20 students at MIT are designing a space mission to get close to the asteroid as it comes within about 21,770 miles (35,040km) from Earth. The mission will get more information on the asteroid, as well as measure the effects of Earth and other planetary bodies on it.

MIT faculty members Richard Binzel, professor of planetary sciences, and David Miller, the Jerome C. Hunsaker Professor of Aeronautics and Astronautics, are advising the students as they design their missions.

The approaching asteroid is about 1,066 feet (325m) across and weighs 20 million metric tons. An asteroid passing this close to Earth is a rarity, so the students are working hard to get their calculations just right.

Binzel said in a press release that this project is the kick-starter that he hopes will encourage space agencies to study the asteroid.

There have been plenty of missions to comets and asteroids, so why is this unique? Binzel said. Apophis is coming so close that Earths gravity is going to tug and redirect its path. The Earth is going to give it a big thunk.

The proposed spacecraft would carry instruments to study Apophis shape, size, density, surface topography, rotation rate, and spin rate. The craft will have to launch by August 2026 to cross paths with the asteroid in March 2028, and then follow it until the missions end in 2033.

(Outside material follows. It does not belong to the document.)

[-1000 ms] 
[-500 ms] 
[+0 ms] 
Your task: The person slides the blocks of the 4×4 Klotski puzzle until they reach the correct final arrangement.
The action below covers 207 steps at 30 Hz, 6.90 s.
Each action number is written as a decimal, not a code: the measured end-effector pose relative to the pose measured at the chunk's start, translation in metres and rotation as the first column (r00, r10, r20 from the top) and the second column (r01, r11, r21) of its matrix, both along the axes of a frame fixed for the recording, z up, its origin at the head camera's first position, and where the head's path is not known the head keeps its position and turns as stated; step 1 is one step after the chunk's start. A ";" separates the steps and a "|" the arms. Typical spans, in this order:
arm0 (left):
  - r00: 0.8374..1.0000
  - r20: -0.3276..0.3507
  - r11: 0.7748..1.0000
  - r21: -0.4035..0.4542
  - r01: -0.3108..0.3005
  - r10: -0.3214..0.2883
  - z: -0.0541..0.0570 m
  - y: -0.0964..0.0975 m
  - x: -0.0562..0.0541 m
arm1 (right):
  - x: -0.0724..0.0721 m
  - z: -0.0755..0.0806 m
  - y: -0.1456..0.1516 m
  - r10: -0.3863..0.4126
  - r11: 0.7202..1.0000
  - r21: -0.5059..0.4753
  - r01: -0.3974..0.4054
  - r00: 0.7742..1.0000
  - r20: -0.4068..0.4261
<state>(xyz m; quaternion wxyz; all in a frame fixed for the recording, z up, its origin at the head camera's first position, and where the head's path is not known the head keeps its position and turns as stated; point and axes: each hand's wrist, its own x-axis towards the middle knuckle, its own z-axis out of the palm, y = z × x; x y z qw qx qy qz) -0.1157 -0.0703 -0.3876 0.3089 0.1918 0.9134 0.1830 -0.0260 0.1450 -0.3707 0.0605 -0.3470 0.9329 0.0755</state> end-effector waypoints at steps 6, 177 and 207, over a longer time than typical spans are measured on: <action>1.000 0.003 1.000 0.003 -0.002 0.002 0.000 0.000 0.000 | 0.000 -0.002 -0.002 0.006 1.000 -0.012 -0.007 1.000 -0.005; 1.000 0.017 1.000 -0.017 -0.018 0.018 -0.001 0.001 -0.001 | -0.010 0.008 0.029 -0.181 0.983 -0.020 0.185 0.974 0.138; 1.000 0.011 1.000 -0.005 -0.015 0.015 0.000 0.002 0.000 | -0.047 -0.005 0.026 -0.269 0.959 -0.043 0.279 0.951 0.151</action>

The students presented their work to NASA scientists and engineers, who asked direct questions that will help shape a future proposal for the mission. NASA Planetary Defense Officer Lindley Johnson said the students made a really good effort and stated that the project is almost ready for a NASA proposal.

While China and the European Space Agency are both considering missions to Apophis, should this proposal remain in budget and successfully beat out other competition, theres a real chance it could be approved for an official NASA mission.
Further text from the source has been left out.